Tidy and Relational Data
Most of the pain and sometimes major errors in an analysis are not in the modelling; rather it is getting the data into a shape the model can use. A consistent shape — one variable per column, one observation per row — lets the same handful of verbs carry you from a raw file to a plot. This page is about that shape, how to reshape into it, and how to keep related tables linked without repeating yourself.
Tidy data
Hadley Wickham’s definition of tidy data has three rules.
- Each variable forms a column.
- Each observation forms a row.
- Each type of observational unit forms its own table.
The payoff is that tidy tables drop straight into the standard tools — dplyr, pandas, polars, ggplot — without per-dataset wrangling.

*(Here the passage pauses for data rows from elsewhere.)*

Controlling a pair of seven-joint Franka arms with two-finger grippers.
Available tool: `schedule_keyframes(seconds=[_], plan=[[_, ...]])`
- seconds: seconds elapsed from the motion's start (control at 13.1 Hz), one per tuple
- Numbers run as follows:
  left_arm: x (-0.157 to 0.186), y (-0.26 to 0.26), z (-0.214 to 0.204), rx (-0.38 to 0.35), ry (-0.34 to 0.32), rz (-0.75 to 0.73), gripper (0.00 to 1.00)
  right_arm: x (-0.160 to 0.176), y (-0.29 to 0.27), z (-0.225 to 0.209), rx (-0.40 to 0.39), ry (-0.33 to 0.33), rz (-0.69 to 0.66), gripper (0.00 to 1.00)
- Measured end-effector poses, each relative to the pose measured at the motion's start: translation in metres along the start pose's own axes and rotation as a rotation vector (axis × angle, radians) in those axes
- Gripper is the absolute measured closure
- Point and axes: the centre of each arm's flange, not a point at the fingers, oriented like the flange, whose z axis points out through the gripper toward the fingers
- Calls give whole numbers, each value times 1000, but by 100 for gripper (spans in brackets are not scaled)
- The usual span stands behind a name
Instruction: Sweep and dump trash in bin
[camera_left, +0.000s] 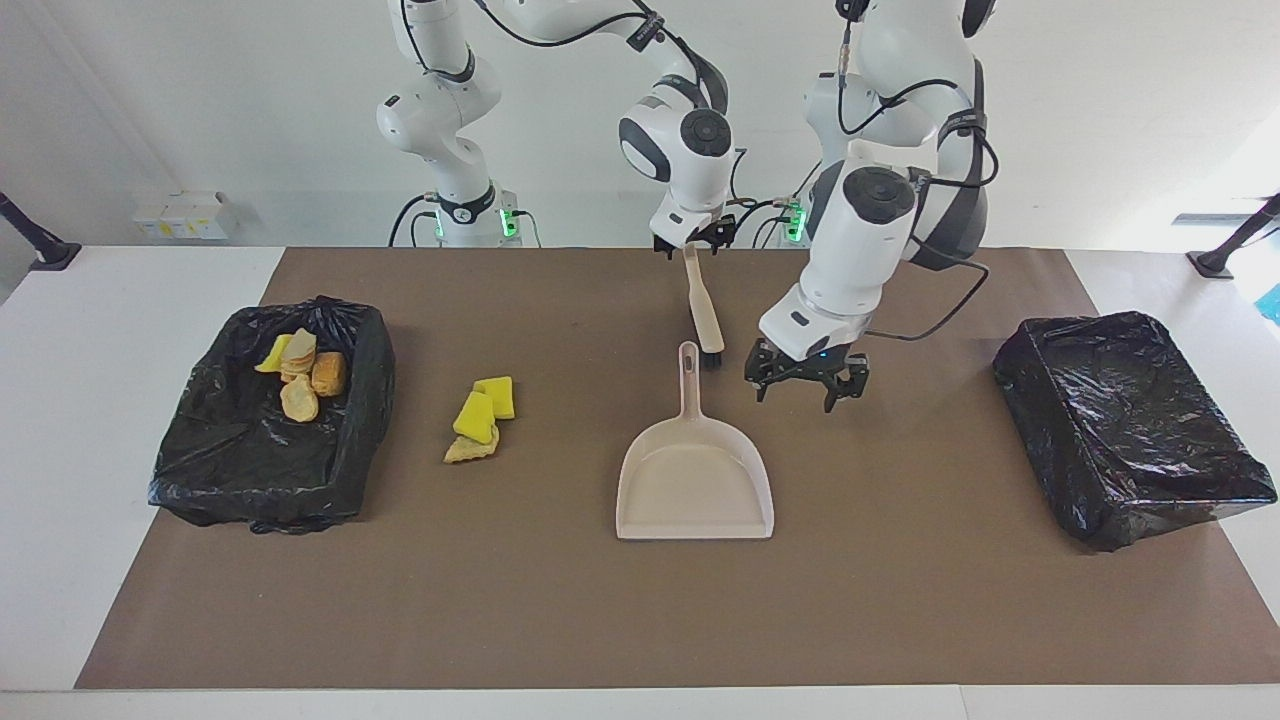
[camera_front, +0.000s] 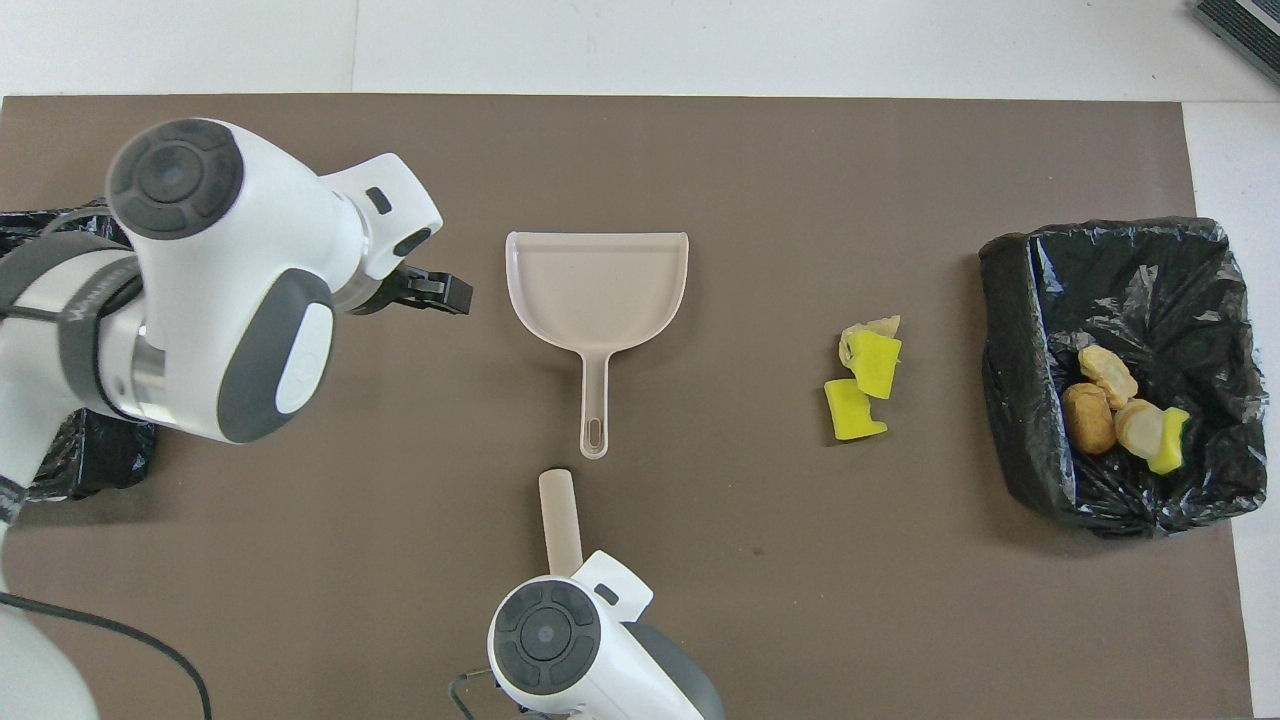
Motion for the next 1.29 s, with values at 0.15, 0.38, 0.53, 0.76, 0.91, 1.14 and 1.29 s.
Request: schedule_keyframes(seconds=[0.15,0.38,0.53,0.76,0.91,1.14,1.29], plan=[[-7,33,20,2,-25,-7,0,3,1,5,9,14,2,25],[-25,73,44,-2,-27,-110,0,4,2,10,6,12,2,40],[-43,97,66,-9,-23,-124,0,4,2,10,6,12,2,65],[-56,108,84,-2,-40,-121,0,4,2,10,2,11,-1,74],[-55,107,84,-1,-40,-124,0,3,4,11,-29,5,-14,74],[-57,106,85,-1,-57,-131,15,5,19,4,-127,-22,-29,74],[-61,109,87,-2,-83,-157,43,17,41,-23,-167,-45,-21,74]])
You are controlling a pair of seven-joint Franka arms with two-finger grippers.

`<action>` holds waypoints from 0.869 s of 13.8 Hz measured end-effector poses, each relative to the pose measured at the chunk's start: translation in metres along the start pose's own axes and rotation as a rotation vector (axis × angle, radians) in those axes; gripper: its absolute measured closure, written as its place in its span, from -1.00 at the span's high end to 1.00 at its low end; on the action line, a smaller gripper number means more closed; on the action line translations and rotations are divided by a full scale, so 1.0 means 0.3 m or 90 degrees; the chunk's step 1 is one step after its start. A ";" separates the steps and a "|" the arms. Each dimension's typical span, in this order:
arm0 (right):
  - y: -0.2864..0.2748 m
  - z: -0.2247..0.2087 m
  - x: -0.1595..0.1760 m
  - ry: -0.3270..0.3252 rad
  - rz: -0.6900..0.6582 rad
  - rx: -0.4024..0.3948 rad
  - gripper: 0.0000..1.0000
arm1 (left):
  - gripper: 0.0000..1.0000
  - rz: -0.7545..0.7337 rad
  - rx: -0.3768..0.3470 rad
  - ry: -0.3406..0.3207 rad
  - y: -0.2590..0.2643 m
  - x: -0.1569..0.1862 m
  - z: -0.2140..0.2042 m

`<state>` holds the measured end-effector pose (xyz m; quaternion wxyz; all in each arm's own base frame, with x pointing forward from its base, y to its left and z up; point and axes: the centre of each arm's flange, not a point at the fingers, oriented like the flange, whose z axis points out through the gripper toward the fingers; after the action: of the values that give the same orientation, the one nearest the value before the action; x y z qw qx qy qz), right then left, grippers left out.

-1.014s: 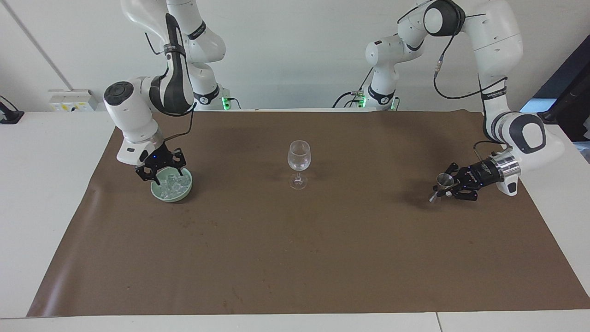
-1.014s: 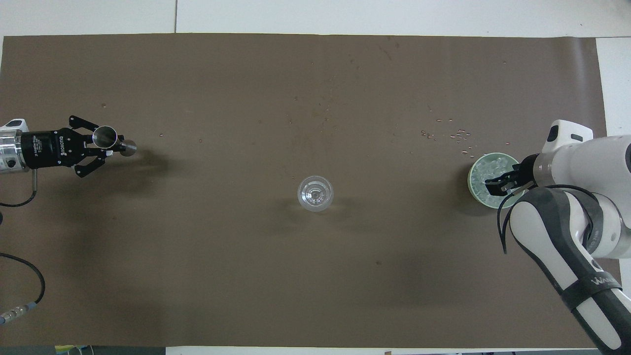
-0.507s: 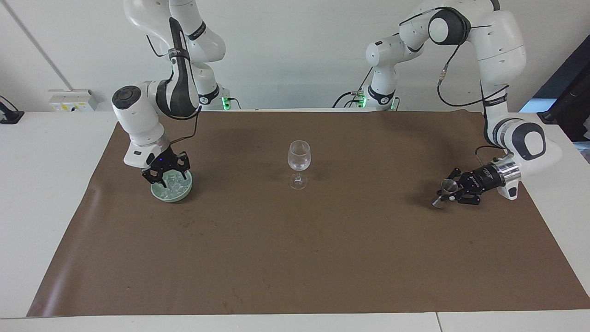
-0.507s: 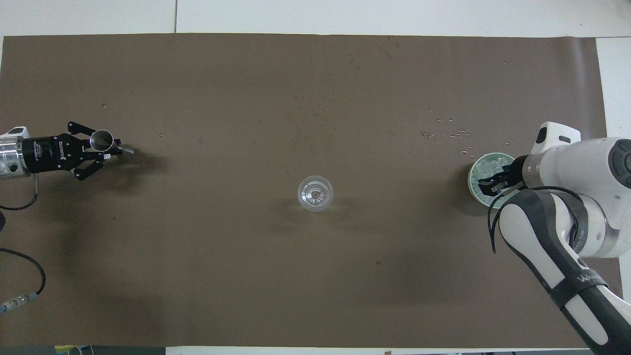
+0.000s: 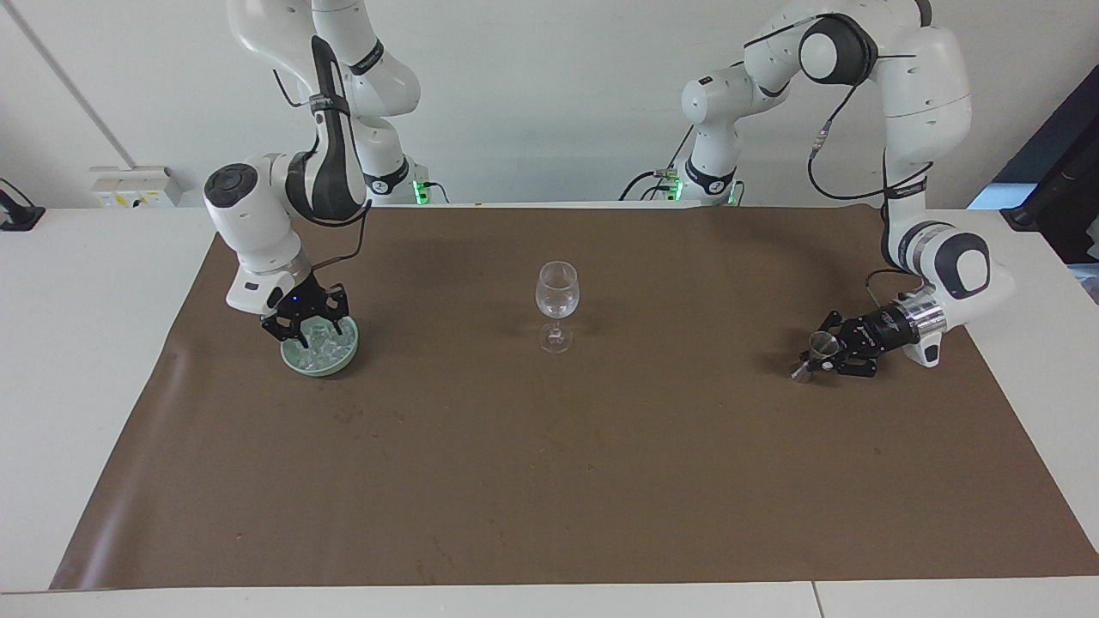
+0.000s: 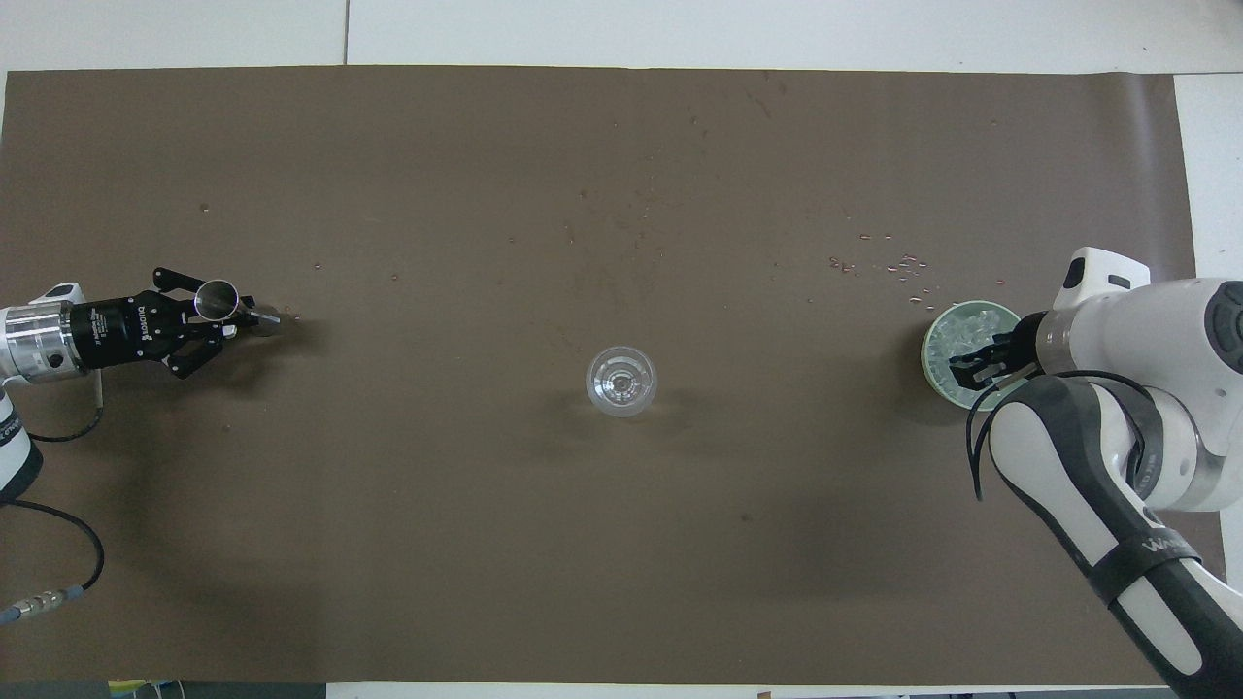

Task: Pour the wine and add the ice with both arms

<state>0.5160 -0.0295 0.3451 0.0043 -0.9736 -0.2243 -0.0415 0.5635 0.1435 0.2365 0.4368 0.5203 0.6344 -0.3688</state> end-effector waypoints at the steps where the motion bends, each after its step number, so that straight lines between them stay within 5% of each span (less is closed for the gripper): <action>1: 0.001 -0.001 0.001 0.002 0.001 -0.001 0.25 | -0.58 -0.004 -0.005 -0.006 -0.006 0.003 0.003; 4: 0.004 0.010 0.006 0.004 0.011 0.000 0.25 | -0.47 -0.010 -0.010 -0.011 -0.018 0.003 0.005; 9: 0.000 0.025 0.016 0.001 0.040 0.002 0.17 | 0.82 0.005 -0.021 -0.008 -0.003 -0.031 -0.022; 10: -0.001 0.024 0.018 0.002 0.048 0.004 0.15 | 0.99 0.012 -0.019 0.002 0.005 -0.039 -0.035; 12: -0.004 0.023 0.021 0.004 0.061 0.006 0.14 | 1.00 0.035 0.005 0.058 0.018 -0.048 -0.064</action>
<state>0.5217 -0.0255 0.3389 0.0117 -0.9831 -0.1775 -0.0432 0.5667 0.1574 0.2566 0.4154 0.5554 0.6376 -0.3352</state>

A table with one column per week breaks all three rules at once: week is a variable smeared across column names, and each row holds several observations.
See Manipulating Data Frames for the verbs that operate on tidy tables.
Wide versus long
The same data can be stored wide (a column per week) or long (a week column and a cases column).
Neither is always right, but they serve different ends.
- Long is tidy and is what plotting and modeling tools expect; group-by and faceting fall out naturally.
- Wide is compact for human reading and is the natural input for a correlation matrix or a paired comparison.
The skill is moving between them on demand rather than committing to one.
Pivoting
Reshaping long-to-wide and back is pivoting.
- Longer (
pivot_longerin tidyr,unpivotin polars,meltin pandas) gathers a set of columns into two — a name column and a value column. - Wider (
pivot_wider,pivot) spreads a name/value pair back out into columns.
Reach for longer when column names are actually the values of a variable, and for wider when you need one row per unit with named measurements side by side.
Relational data and joins
Rather than one giant table with everything repeated, keep separate tidy tables and link them by a shared key. A join combines rows from two tables where their keys match.
- An inner join keeps only keys present in both tables.
- A left join keeps every row of the left table, filling unmatched right-hand columns with nulls.
- An anti join keeps left rows whose key is absent from the right table, which is how you find the orphans — samples with no recorded site, say.
The key is the contract between tables, so it must be unique in the table it identifies and consistent in type across both sides. This is the same model behind SQL and behind Data Representation and Formats.
Why normalized tables reduce errors
If a site’s name lives in one row of a sites table, you correct a typo once.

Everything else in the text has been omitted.